This is a periodic job that runs on the controller. A ResponseStore has an expiration time. The ResponseStoreCleaner sends a DELETE request to brokers to delete expired ResponseStores.

## User APIs

### POST /query/sql

A new  API parameter has been added to trigger pagination.&#x20;

The API accepts the following new optional query parameters:

* getCursor(boolean):&#x20;
* numRows (int): The number of rows to return in the first page.

```sh

curl --request POST http://localhost:8000/query/sql?getCursor=true&numRows=1 \
  --data '{"sql":"SELECT * FROM nation limit 100"}' | jq

Response:
{
  "resultTable": {
    "dataSchema": {
      "columnNames": [
        "n_comment",
        "n_name",
        "n_nationkey",
        "n_regionkey"
      ],
      "columnDataTypes": [
        "STRING",
        "STRING",
        "INT",
        "INT"
      ]
    },
    "rows": [
      [
        " haggle. carefully final deposits detect slyly agai",
        "ALGERIA",
        0,
        0
      ]
    ]
  },
  "numRowsResultSet": 25,
  "requestId": "236490978000000006",
  "offset": 0,
  "numRows": 1,
  "cursorResultWriteTimeMs": 4,
  "submissionTimeMs": 1734928302801,
  "expirationTimeMs": 1734931902801,
  "brokerHost": "127.0.0.1",
  "brokerPort": 8000,
  "bytesWritten": 2489,
  "cursorFetchTimeMs": 0,
}
```

The output above shows response fields that are specific to cursor responses. Other than  numRowsResultSet and requestId, fields common with BrokerResponse are not shown for brevity.

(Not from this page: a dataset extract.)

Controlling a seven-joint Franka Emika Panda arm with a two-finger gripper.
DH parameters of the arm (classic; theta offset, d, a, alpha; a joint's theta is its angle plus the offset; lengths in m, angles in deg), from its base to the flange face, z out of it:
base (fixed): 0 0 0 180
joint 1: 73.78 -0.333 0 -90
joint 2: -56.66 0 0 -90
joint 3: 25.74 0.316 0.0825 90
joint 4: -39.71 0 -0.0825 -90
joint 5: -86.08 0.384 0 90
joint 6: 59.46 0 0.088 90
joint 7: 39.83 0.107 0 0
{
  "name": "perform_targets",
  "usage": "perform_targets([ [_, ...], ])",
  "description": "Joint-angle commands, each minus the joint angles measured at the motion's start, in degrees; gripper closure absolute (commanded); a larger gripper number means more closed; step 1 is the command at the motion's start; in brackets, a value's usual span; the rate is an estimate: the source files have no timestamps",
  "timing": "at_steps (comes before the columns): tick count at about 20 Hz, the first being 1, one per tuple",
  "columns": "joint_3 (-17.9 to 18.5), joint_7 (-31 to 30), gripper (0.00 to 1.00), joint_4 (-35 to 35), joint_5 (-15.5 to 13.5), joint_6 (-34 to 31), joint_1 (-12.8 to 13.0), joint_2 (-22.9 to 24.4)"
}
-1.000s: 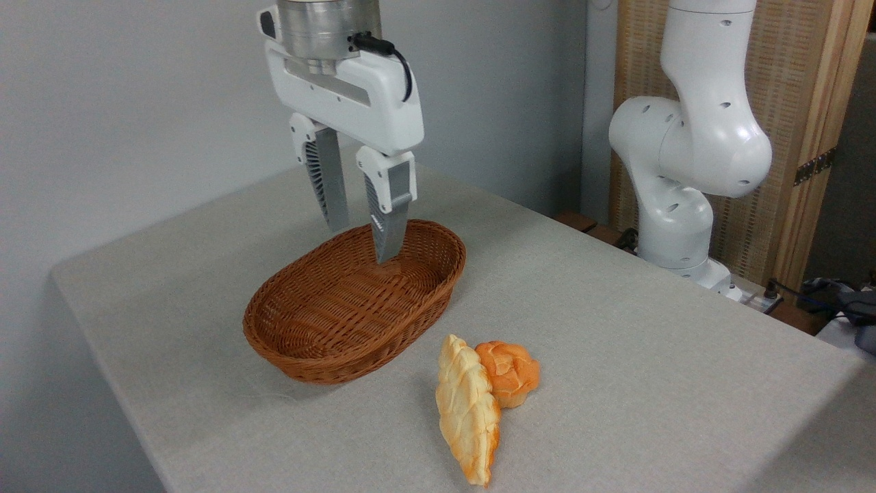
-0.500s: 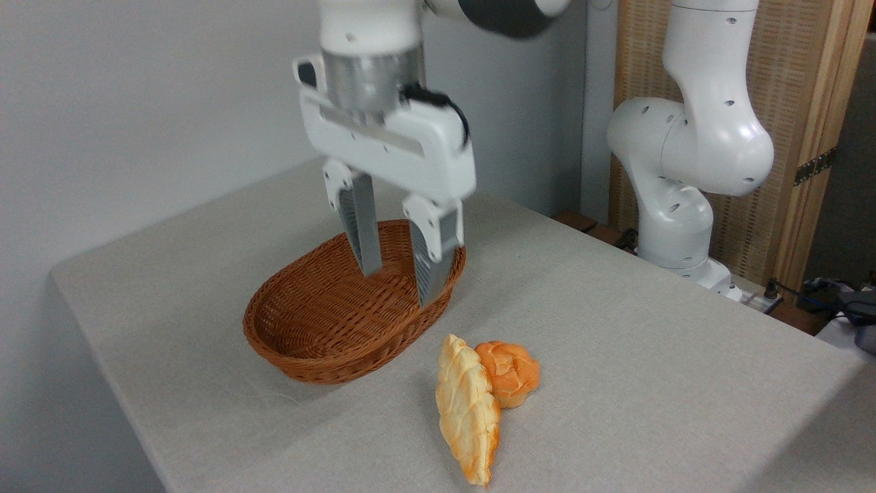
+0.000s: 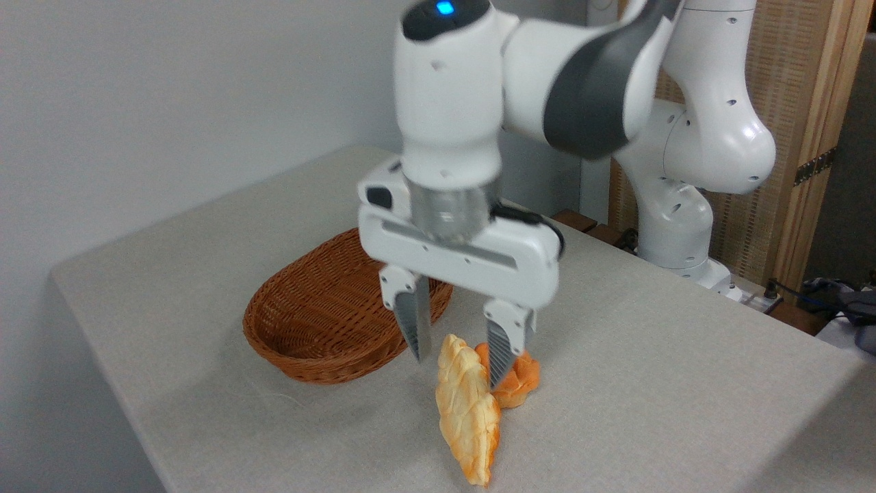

| Field                   | Description                                                                                                                             |
| ----------------------- | --------------------------------------------------------------------------------------------------------------------------------------- |
| numRowsResultSet        | Total numbers of rows in the result set. Same as in default BrokerResponse                                                              |
| requestId               | The unique ID for the query. It has to be used in subsequent calls to cursor API. Same as in default BrokerResponse                     |
| offset                  | The offset of the first row in the resultTable.                                                                                         |
| numRows                 | The number of rows in the resultTable.                                                                                                  |
| cursorResultWriteTimeMs | Time in milliseconds to write the response to ResponseStore. It is applicable only for the query submission API.                        |
| submissionTimeMs        | Unix timestamp in milliseconds when the query was submitted.                                                                            |
| expirationTimeMs        | Expiration time of the ResponseStore in unix timestamp in milliseconds.                                                                 |
| brokerHost              | Hostname or IP address of the broker that manages the ResponseStore. All subsequent cursor API calls should be directed to this broker. |
| brokerPort              | The port of the broker that manages the ResponseStore                                                                                   |
| bytesWritten            | The number of bytes written to ResponseStore when storing the result set.                                                               |
| cursorFetchTimeMs       | Time in milliseconds to fetch the cursor from ResponseStore. It is applicable for cursor fetch API.                                     |

### GET /responseStore/{requestId}/results

This is broker API that can be used to iterate over the result set of a query in a ResponseStore.&#x20;

The API accepts the following query parameters:

* offset (int) (required): Offset of the first row to be fetched. Offset starts from 0 for the first row in the resultset.
* numRows (int) (optional): The number of rows in the page. If not specified, the value specified by the config parameter "pinot.broker.cursor.fetch.rows" is used.

```sh
curl -X GET http://localhost:8000/responseStore/236490978000000006/results\?offset\=1\&numRows\=1 | jq

{
  "resultTable": {
    "dataSchema": {
      "columnNames": [
        "n_comment",
        "n_name",
        "n_nationkey",
        "n_regionkey"
      ],
      "columnDataTypes": [
        "STRING",
        "STRING",
        "INT",
        "INT"
      ]
    },
    "rows": [
      [
        "al foxes promise slyly according to the regular accounts. bold requests alon",
        "ARGENTINA",
        1,
        1
      ]
    ]
  },
  "numRowsResultSet": 25,
  "requestId": "236490978000000006",
  "offset": 1,
  "numRows": 1,
  "cursorResultWriteTimeMs": 0,
  "submissionTimeMs": 1734928302801,
  "expirationTimeMs": 1734931902801,
  "brokerHost": "127.0.0.1",
  "brokerPort": 8000,
  "bytesWritten": 2489,
  "cursorFetchTimeMs": 1,
}
```

### GET /responseStore/{requestId}/

Returns the BrokerResponse metadata of the query.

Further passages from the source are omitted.